Namun tidak, untuk dirinya saat ini kembali tersadar bahwa ternyata akhirnya air mata itu mencair saat Taka mengejarnya seusai anak-anak Taring Bandit menolong setelah kegiatan pengakuran ditawarkan, dan saat bertengkar dengan Aulia. Dengan memeluk kaki dan mata menyalang seolah ada yang terlihat di depan matanya, dirinya tercengang seakan-akan ruangan hitam memberikan sugesti. Nyatanya meski ia ingin menjadi solehah dan penurut, namun ia juga telah berupaya mencari wadah dari luapan batinnya akibat tiada pernah memberontak. Selalu wajah ayah dan para sanak kerabat seakan menjadi bensin bagi bara geramnya saat menghadapi Luky, Yongki--meski gagal, terlebih Aulia.
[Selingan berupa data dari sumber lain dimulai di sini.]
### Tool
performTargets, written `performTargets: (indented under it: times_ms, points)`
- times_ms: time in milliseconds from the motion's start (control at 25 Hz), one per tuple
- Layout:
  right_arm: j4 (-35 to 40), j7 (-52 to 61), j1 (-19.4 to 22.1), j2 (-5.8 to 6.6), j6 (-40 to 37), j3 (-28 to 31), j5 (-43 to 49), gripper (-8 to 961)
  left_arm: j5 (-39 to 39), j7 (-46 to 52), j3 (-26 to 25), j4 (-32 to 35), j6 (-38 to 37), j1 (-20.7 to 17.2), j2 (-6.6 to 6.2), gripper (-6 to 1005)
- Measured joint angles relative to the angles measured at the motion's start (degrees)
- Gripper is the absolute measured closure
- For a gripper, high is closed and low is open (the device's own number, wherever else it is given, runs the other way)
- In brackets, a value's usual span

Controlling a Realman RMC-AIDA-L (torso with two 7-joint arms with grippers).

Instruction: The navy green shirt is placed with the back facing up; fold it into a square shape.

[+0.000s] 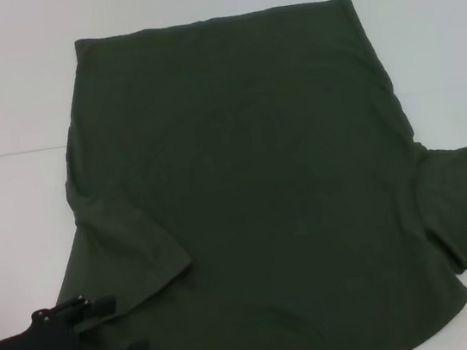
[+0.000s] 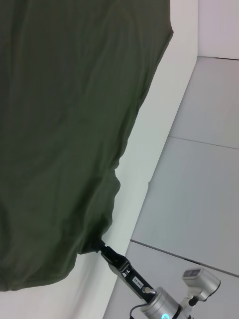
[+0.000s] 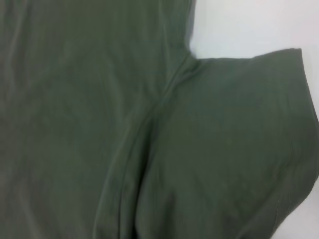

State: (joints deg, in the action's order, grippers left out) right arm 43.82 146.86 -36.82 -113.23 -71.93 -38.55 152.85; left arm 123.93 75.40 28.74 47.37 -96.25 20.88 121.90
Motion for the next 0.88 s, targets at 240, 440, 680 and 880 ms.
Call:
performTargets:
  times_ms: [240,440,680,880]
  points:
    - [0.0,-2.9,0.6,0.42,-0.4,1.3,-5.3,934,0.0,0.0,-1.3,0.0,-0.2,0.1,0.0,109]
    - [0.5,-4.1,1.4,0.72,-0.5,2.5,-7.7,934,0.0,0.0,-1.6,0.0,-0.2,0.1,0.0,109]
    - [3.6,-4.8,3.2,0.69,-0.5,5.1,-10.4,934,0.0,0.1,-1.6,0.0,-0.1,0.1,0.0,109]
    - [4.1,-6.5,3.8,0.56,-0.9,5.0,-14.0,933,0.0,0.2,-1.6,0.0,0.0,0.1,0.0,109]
Ria tercenung. Benar-benar tidak menyangka, bahwa ketakutan akan ayah dan para sanak kerabat lah yang menyebabkannya merasa lebih baik tidak diselamatkan Iizuka Ayumu bila berusaha mendapat perhatian ayah namun tatapan curiga dan tuduhan sembarangan tetap diterima. Merasa bahwa dirinya tidak benar-benar solehah, teringat olehnya ihwal tiga dosa besar, dan urutan pertama adalah durhaka. Kemudian menyeret pula memorinya pada apa yang menjadi masa Kelam Yuto melalui foto-foto masa kelam itu, merasa bahwa Yuto tidak lebih buruk dari dirinya yang durhaka tanpa sadar.